Quando si parla di circoncisione si tende a cadere in un duplice errore: per la maggior parte delle persone è una pratica di carattere strettamente religioso, immutata nel tempo; non pochi credono sia un’esclusiva euroasiatica, correlata all’oriente antico e sopravvissuta in due delle tre religioni abramitiche: Ebraismo e Islam. Ma la storia della pratica è più vasta, sfaccettata e multipolare di come si possa pensare ad un primo approccio. Ragion per cui merita un approfondimento.
Partendo dall’ultimo equivoco presentato, è cosa buona e giusta sottolineare come l’operazione chirurgica che prevede la rimozione del prepuzio dal pene sia cosa nota fin dall’antichità anche in zone del mondo lontanissime da noi. Le civiltà precolombiane praticavano questa operazione, ma anche i popoli oceanici e gli Aborigeni d’Australia. Comunità umane millenarie che non ebbero mai contatti con Europa, Africa o la florida terra mesopotamica. Allo stesso tempo esistevano delle differenti “modalità d’esecuzione“. Ad esempio nell’Egitto del III millennio a.C. la circoncisione prevedeva la rimozione completa del prepuzio; nella Polinesia invece l’intervento recideva il frenulo, senza intaccare la copertura cutanea.

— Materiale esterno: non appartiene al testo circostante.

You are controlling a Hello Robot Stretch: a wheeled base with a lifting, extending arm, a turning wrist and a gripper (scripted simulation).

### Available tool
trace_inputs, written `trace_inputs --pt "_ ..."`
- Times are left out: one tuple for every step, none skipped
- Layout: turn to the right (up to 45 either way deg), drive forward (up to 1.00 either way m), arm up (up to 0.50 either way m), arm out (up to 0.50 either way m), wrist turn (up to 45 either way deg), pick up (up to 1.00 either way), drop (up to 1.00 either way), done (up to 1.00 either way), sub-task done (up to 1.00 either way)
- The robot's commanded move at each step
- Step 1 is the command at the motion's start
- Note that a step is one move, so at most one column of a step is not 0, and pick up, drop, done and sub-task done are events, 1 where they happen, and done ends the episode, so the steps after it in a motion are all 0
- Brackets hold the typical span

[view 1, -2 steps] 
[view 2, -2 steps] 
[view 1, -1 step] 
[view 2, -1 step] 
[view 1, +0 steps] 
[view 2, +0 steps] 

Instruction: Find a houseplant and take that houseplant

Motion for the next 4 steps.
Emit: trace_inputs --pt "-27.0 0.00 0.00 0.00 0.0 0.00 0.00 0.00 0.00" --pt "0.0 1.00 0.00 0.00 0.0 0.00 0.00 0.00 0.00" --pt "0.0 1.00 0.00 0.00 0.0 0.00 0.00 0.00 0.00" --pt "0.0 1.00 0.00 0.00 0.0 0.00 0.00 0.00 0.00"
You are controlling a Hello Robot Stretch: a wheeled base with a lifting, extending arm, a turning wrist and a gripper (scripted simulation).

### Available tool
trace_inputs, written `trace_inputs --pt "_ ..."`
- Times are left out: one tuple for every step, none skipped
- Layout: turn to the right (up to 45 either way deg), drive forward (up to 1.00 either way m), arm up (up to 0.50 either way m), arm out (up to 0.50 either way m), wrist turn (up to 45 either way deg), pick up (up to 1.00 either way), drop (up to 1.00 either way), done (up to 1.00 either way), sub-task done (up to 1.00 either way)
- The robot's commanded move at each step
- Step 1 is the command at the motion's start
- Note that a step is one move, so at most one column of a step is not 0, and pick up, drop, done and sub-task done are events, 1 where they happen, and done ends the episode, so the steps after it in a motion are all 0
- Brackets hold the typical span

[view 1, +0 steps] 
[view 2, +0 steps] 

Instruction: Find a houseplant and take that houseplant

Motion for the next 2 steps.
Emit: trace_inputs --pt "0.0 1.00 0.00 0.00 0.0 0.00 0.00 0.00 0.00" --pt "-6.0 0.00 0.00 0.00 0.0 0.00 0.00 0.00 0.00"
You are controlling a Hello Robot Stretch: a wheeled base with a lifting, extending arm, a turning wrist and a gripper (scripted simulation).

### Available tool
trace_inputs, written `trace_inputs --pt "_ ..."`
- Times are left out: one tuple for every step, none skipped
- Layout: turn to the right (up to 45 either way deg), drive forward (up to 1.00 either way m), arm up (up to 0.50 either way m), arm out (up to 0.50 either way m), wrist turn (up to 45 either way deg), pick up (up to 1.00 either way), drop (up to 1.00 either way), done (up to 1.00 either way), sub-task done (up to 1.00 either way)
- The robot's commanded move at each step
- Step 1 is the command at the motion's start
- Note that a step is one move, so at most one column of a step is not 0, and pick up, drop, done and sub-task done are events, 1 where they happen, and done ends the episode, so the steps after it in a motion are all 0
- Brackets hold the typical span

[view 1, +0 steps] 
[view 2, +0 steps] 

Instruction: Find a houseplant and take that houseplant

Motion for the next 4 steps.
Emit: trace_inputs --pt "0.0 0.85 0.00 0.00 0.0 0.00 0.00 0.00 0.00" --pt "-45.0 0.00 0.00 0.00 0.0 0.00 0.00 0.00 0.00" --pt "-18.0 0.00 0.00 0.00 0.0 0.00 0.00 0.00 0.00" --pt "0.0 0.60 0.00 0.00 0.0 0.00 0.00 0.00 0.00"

Invece, tornando alle già citate religioni del libro, l’Ebraismo ha mutato – secondo disposizioni esterne (leggasi Impero Romano del II secolo d.C.) – la propria concezione sulla pratica chirurgica programmata. Nello specifico, si può dire come esista un’operazione pre adrianea e post adrianea. L’imperatore Adriano vietò agli ebrei la circoncisione, ma prima d’allora essi tagliavano solo in parte la pelle. Dopo il decreto, per evitare il camuffamento e quindi la “scappatoia” ritenuta indegna secondo i precetti religiosi, gli ebrei iniziarono a recidere una porzione sensibilmente maggiore di cute.
Nell’antico Egitto cambiava ancora il concepimento della circoncisione. Mentre l’Ebraismo sanciva l’attuazione della pratica ai neonati dopo otto giorni dalla nascita, i sudditi del Faraone circoncidevano ragazzi che dalla pubertà transitavano verso l’età adulta. Lungo le sponde del Nilo la circoncisione non era solo un rito di passaggio, ma rappresentava la manifestazione diretta di uno specifico status. La pratica riguardava i più agiati, i ragazzi prossimi al sacerdozio e i detentori di una dignità nobiliare. Le sepolture a noi pervenute (famose sono quelle di Saqqara) riportano scene di circoncisione in virtù di questo ideale gerarchico-sociale.
Se si guarda più a sud, oltre la fascia sahariana, si possono evincere pratiche di circoncisione dal significato simile. Le etnie Bantu e Zulu procedevano con l’operazione solamente a seguito di un rituale che prevedeva lo spargimento della calce sul corpo dell’iniziato. Non solo, perché il complesso rituale obbligava i ragazzi prossimi all’età adulta all’isolamento. I contatti con l’elemento femminile erano proibiti. Una volta superata la pratica, l’adulto doveva abbandonare il prepuzio nella foresta. L’atto rafforzava la simbologia del passaggio tra le due età.
Oltre tutto è sbagliato immaginare la circoncisione come puro fenomeno religioso. Nell’oriente antico si eseguiva l’operazione chirurgica anche sui prigionieri di guerra, come forma lieve di tortura (senza scadere nell’atroce evirazione). Il prigioniero di guerra circonciso era equiparato ad uno schiavo. Greci e Romani in più di un’occasione provarono a vietare, se non addirittura estirpare, la pratica. Fallirono nel loro intento e la circoncisione rimase (e rimane) una ritualità cara all’Ebraismo, nonché alla componente musulmana, che dai primi riprende.